La mejor estrategia para prevenir la enfermedad periodontal es limpiar dientes y encías eliminando las bacterias de la placa. Sin embargo, puede resultar difícil llegar a los espacios interdentales solo con el cepillo. La placa se retira de forma más eficaz por debajo del borde de la encía y entre los dientes con seda dental, justo donde encía y diente se encuentran. Aunque los cepillos interdentales limpian bien esos puntos de difícil acceso, la seda es una alternativa excelente cuando el espacio entre los dientes es demasiado pequeño para un cepillo así.
Cómo usar la seda dental
La técnica correcta es lo que cuenta. Aquí va una guía breve:
- Proceda siempre con suavidad para no lesionar las encías.
- Corte un trozo de seda de 45 cm y enrolle los extremos en los dedos corazón de ambas manos.
- Sujete entre el pulgar y el índice un tramo tenso de unos 2,5 cm.
- Introduzca la seda en el espacio interdental con un ligero movimiento de vaivén.
- Presione la seda en forma de C contra el diente en cuanto alcance el borde de la encía.
- Arrastre suavemente la placa hacia arriba con la seda, alejándola de la encía, presionando contra un lado del diente. Repita los mismos pasos con el segundo diente que limita ese espacio.

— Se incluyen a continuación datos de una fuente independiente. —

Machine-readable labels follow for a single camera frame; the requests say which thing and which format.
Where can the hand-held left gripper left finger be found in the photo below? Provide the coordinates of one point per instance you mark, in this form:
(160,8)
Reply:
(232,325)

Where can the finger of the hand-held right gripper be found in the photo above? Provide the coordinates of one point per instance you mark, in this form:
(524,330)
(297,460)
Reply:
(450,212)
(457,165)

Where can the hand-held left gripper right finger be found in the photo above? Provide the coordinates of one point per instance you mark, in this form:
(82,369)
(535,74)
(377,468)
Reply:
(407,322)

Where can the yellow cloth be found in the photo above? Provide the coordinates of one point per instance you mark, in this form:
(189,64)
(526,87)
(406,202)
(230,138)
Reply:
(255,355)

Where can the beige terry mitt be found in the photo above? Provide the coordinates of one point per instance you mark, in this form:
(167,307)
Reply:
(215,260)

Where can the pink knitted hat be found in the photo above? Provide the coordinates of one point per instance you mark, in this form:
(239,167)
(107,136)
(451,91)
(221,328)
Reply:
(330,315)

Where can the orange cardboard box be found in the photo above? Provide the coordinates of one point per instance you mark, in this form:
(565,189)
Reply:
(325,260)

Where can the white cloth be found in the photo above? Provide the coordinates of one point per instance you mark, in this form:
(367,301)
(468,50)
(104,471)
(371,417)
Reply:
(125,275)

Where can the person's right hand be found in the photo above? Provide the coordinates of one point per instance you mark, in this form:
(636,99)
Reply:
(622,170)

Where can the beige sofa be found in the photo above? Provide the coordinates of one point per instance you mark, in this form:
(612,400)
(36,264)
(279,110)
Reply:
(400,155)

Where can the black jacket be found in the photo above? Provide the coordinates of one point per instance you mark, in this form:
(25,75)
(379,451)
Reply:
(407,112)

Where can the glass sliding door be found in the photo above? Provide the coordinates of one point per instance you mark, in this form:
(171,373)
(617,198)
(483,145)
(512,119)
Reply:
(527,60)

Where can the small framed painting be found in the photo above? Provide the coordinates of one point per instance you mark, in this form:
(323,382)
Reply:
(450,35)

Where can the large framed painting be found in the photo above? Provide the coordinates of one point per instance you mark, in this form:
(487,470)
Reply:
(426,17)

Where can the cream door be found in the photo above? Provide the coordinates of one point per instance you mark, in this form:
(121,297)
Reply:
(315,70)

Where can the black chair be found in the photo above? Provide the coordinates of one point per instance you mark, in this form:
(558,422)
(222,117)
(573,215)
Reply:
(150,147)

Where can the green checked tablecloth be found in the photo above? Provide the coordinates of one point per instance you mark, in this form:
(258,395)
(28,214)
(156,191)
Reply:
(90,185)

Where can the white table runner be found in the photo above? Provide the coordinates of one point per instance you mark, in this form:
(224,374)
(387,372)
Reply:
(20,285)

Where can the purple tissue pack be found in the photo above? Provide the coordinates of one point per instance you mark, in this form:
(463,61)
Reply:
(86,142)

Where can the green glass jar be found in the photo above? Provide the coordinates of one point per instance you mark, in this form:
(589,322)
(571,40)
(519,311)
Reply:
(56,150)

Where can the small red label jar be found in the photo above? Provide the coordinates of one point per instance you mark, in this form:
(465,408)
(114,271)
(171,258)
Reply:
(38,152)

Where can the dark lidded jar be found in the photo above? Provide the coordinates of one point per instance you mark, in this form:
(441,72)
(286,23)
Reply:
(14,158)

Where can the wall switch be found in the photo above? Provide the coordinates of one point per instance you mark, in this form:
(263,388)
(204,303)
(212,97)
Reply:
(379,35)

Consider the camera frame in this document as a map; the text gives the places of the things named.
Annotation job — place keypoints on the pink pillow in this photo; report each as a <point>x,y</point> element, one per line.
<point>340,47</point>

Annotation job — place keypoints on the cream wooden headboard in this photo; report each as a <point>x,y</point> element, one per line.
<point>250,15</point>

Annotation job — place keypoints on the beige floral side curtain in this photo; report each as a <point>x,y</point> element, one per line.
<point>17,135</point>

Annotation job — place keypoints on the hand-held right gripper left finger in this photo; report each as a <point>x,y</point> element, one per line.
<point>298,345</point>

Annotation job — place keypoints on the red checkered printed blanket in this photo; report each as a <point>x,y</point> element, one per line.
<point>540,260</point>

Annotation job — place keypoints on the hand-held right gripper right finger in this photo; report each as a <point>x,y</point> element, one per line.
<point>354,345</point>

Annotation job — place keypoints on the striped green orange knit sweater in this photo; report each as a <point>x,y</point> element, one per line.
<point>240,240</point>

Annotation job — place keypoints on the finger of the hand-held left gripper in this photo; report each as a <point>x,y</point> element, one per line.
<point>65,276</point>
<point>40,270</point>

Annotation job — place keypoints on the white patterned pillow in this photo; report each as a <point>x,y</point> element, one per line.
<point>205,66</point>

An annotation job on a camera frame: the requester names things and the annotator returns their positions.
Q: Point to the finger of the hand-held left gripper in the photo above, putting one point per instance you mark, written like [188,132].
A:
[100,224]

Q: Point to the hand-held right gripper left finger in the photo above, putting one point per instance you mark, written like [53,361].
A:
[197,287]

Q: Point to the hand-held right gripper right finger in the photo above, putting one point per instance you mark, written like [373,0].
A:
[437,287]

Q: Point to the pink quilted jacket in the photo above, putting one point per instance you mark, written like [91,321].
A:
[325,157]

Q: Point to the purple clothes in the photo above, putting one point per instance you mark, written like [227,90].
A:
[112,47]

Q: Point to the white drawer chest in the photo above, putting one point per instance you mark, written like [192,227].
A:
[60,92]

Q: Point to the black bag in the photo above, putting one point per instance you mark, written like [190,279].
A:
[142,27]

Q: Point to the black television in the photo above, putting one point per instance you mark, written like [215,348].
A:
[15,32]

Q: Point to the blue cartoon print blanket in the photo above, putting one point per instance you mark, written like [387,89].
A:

- No hay que olvidar la cara posterior del último diente.
- Trabaje de forma metódica para no saltarse ninguno.
Si tiene dudas, pregunte a su dentista o a su higienista por el método correcto.
Al principio puede verse algo de sangre al usar la seda, pero ese sangrado debería cesar enseguida. Si las encías siguen sangrando tras unos días, podría indicar una enfermedad periodontal. Coméntelo con su dentista: puede examinar sus encías e informarle de las opciones de tratamiento.
¿Con qué frecuencia hay que usarla?
Con qué frecuencia usar la seda y si debe emplearse antes o después del cepillado son preguntas habituales. Use seda o cepillos interdentales una vez al día, para limpiar los dientes antes de cepillarse.